Derek Ting (as Conner Lee right) finds romance
with Kathy Uyen (left) as Natalie Wang in $upercapitalist

Blasting across the U.S. and into Asia is $upercapitalist, an independently produced drama that is intelligently written, exquisitely acted, fast-moving and fun to watch. It depicts a smart Asian American Cornell graduate and newly minted hedge fund trader, Conner Lee, sent to Hong Kong from New York to orchestrate the downfall of a major Hong Kong shipping conglomerate.

In a world where all bets are off and the only goal is making money, lots of it, in the frenetic global city of Hong Kong, these money makers, or $upercapitalists show contempt for locals while immersed in the the fast-moving expat world of fantasy and pleasure.

Yet Conner Lee (played ably by former CNN International Hong-Kong based producer Derek Ting, who also wrote the tight script and produced the film) finds his match in Natalie Wang (superbly played by UC Irvine Film & Media Studies and Economics graduate Kathy Uyen) who manages to turn this $upercapitalist into a caring human being.
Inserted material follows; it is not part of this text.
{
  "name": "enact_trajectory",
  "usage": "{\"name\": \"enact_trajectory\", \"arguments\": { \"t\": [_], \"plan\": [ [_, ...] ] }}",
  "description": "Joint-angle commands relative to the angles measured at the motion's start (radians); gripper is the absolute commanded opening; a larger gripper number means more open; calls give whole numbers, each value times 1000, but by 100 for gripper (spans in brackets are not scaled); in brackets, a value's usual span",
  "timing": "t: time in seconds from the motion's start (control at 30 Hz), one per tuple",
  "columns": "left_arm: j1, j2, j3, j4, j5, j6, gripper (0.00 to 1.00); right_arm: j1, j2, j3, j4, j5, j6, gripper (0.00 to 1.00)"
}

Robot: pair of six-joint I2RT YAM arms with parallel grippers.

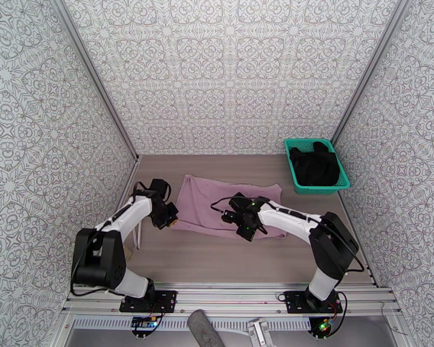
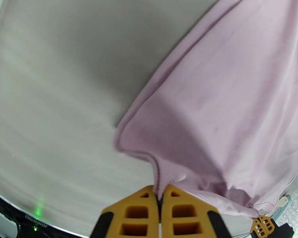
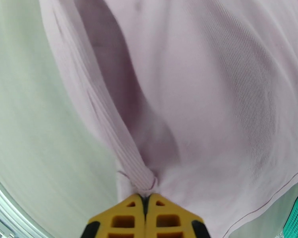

Believe it or not, this film offers up a stinging critique of the Darwinism inherent in capitalistic hedge fund trades. Wang ends up reminding Lee that life should not be just about making tons of money.

Uyen in 2009 won Vietnam's Golden Kite award for her supporting role in Victor Vu's Passport to Love. She was interviewed for Subversity two years ago about another acting role, in Fools for Love. In that interview, she recalled her days working in the UC Irvine Libraries as a student assistant in the multimedia resources center.

Derek Ting (Conner Lee) finally gets to meet Richard Ng (as Donald Chang)

For an independently-produced film, it is heartening to see many big name actors involved. Linus Roache (Batman Begins, Law & Order) stars as the evil Wall Streeter Mark Patterson while veteran Hong Kong actors Kenneth Tsang (A Better Tomorrow 2, The Killer) and Richard Ng (Winners and Sinners, Tom Raider) have key roles in the Hong Kong conglomerate Conner is taking on.

Tsang, who is currently working as the lead actor with Ang Lee on the latter's remake of Eat Drink Man Woman, acts as Victor Chang, the congenial yet conniving elder brother of the patriarch of the Hong Kong conglomerate.

Ng stars as the stoic CEO of this conglomerate who tries to keep the family business on a stable course as turmoil erupts around him.

On our Subversity Online interview yesterday, Ting delves into why they were able to make this film, for just around half a million dollars. He didn't charge himself a salary for being the lead actor, and friends of the production were able to line up impressive donations, including the use of a jet, a Bentley, and Macau casino locations (courtesy of mogol Stanley Ho).

One scene actually brought me to tears as I told Ting. So in addition to high finance intrigue there is an emotional side to this otherwise fast-paced film.

Ting conceived the script before the 2008 stock market collapse. According to the production ,notes, for research, Ting "visited the offices of various hedge funds, read a number of books such as, Hedge Hogging by Barton Biggs, Ugly Americans by Ben Mezrich, Hedge Hunters by Katherine Burton, and watched as many different finance movies available. The script draws from some of Derek’s favorite movies including Michael Clayton, Wall Street, Good Will Hunting, Star Trek (J.J. Abrams), Body Of Lies, and The Firm."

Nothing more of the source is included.